The quick & easy way I determined the actual thickness was by bending the end of a paper clip into a small hook, sticking it through the drilled hole, fishing for the bottom of the slab, marking where the paper clip meets the top of the slab, removing the clip and then measuring from the bottom of the mark to the top of the hook's end. Its 3/4". Yes, that's three quarters of one inch. That worries me. Anyhoo, that method worked great!


----------



## Bondo

anuvanoob said:


> The quick & easy way I determined the actual thickness was by bending the end of a paper clip into a small hook, sticking it through the drilled hole, fishing for the bottom of the slab, marking where the paper clip meets the top of the slab, removing the clip and then measuring from the bottom of the mark to the top of the hook's end.* Its 3/4". Yes, that's three quarters of one inch. That worries me*. Anyhoo, that method worked great!


Ayuh,.... 3/4" keeps yer feet dry, 'n outa the mud....

It ain't like yer drivin' a Truck around on it...


----------



## tony.g

anuvanoob said:


> I had to drill a hole in my basement floor (concrete) for a project.
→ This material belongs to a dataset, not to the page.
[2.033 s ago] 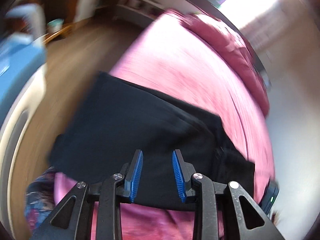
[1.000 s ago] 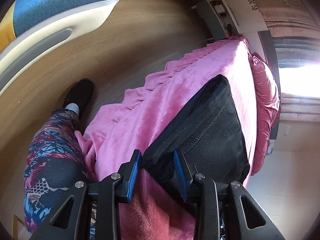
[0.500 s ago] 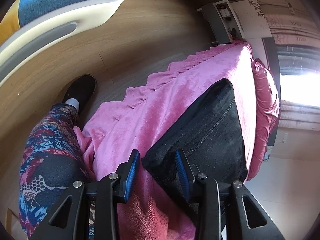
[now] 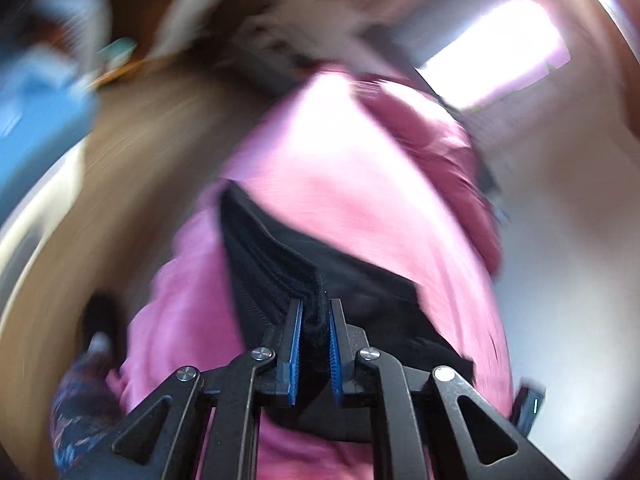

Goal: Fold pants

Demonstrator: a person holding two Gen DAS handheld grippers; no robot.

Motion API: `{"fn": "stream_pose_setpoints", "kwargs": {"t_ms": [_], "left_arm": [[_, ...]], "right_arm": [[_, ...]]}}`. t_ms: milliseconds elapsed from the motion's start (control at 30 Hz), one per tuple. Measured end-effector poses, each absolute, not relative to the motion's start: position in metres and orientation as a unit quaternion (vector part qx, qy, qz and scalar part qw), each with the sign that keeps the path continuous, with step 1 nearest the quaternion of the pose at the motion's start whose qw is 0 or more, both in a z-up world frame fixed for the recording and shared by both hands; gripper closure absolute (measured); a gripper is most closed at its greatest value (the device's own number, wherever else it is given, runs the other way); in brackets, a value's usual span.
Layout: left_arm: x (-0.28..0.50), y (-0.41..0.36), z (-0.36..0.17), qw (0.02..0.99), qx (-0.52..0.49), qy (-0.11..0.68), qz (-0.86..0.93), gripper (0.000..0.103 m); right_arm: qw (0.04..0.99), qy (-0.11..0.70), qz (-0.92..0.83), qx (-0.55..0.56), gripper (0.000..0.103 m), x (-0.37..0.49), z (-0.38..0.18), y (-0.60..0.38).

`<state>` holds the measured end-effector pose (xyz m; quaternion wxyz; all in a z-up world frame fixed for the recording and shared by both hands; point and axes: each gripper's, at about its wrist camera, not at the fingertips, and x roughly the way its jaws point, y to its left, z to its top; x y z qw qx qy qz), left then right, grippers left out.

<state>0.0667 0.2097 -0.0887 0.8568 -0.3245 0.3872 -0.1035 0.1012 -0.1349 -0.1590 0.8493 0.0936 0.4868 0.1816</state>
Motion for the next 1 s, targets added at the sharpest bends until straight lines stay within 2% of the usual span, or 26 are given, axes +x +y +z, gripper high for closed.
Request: {"fn": "stream_pose_setpoints", "kwargs": {"t_ms": [33, 100, 167, 267, 433, 633, 667, 733, 800, 867, 1000], "left_arm": [[0.068, 0.197, -0.082, 0.860, -0.310, 0.384, -0.126, 0.092], [0.070, 0.159, -0.068, 0.864, -0.273, 0.378, -0.191, 0.092], [0.071, 0.127, -0.064, 0.859, -0.244, 0.382, -0.238, 0.092], [0.070, 0.091, -0.066, 0.853, -0.206, 0.392, -0.274, 0.092], [0.067, 0.061, -0.072, 0.846, -0.174, 0.405, -0.299, 0.092], [0.062, 0.039, -0.076, 0.846, -0.130, 0.421, -0.301, 0.092], [0.061, 0.035, -0.077, 0.847, -0.121, 0.424, -0.298, 0.092], [0.061, 0.033, -0.075, 0.850, -0.105, 0.426, -0.292, 0.092], [0.059, 0.032, -0.074, 0.853, -0.087, 0.429, -0.284, 0.092], [0.057, 0.028, -0.074, 0.856, -0.067, 0.432, -0.274, 0.092], [0.055, 0.014, -0.073, 0.860, -0.030, 0.437, -0.261, 0.092]], "right_arm": [[0.842, 0.484, 0.206, 0.119, 0.083, 0.104, -0.153, -0.138], [0.826, 0.474, 0.254, 0.171, 0.056, 0.110, -0.139, -0.143], [0.811, 0.461, 0.295, 0.205, 0.040, 0.116, -0.128, -0.143], [0.776, 0.462, 0.355, 0.241, 0.038, 0.131, -0.120, -0.136], [0.755, 0.490, 0.381, 0.209, 0.038, 0.156, -0.122, -0.107], [0.744, 0.517, 0.388, 0.170, 0.038, 0.173, -0.131, -0.074], [0.744, 0.521, 0.386, 0.160, 0.042, 0.174, -0.133, -0.068], [0.744, 0.530, 0.383, 0.134, 0.056, 0.176, -0.137, -0.059], [0.745, 0.541, 0.374, 0.112, 0.079, 0.176, -0.143, -0.056], [0.747, 0.547, 0.364, 0.102, 0.085, 0.178, -0.150, -0.057], [0.748, 0.552, 0.350, 0.115, 0.086, 0.178, -0.162, -0.066]]}}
What actually is your project? If you are planning to install a drop forge, or a 100-ton sheet-metal gullotine, you might find 3/4" won't do. If you are just fixing some angle brackets for a workbench, you should be OK.


----------



## Canarywood1

anuvanoob said:


> The quick & easy way I determined the actual thickness was by bending the end of a paper clip into a small hook, sticking it through the drilled hole, fishing for the bottom of the slab, marking where the paper clip meets the top of the slab, removing the clip and then measuring from the bottom of the mark to the top of the hook's end. Its 3/4". Yes, that's three quarters of one inch. That worries me. Anyhoo, that method worked great!


 


Did you only drill one hole, and how old is the building?


----------



## wkearney99

And is this clearly part of the whole slab, or possibly an area that was patched at some point in the past?


----------



## anuvanoob

Really?! 3/4" is okay? I was under the impression that a concrete basement floor should be at least 2".

Anyhoo, I don't know the history of the basement construction, just bought the house late last year. I do know the house was built in 1918.

The project I'm working on is building a frame for an accent wall (non load bearing). I'm fastening the bottom plate to the concrete floor using concrete screws (2 3/4" Tapcon).


----------



## wkearney99

A good place to start would be the permitting office to see what's been filed for work done to the place. Always helps to know what was handled with a permit, because it can also give you insight about what wasn't done with a proper permit. With or without is no guarantee either way. But it'd give you some insight beyond just what you see in front of you. The same thing can be done when the next owner looks up your permit for the job.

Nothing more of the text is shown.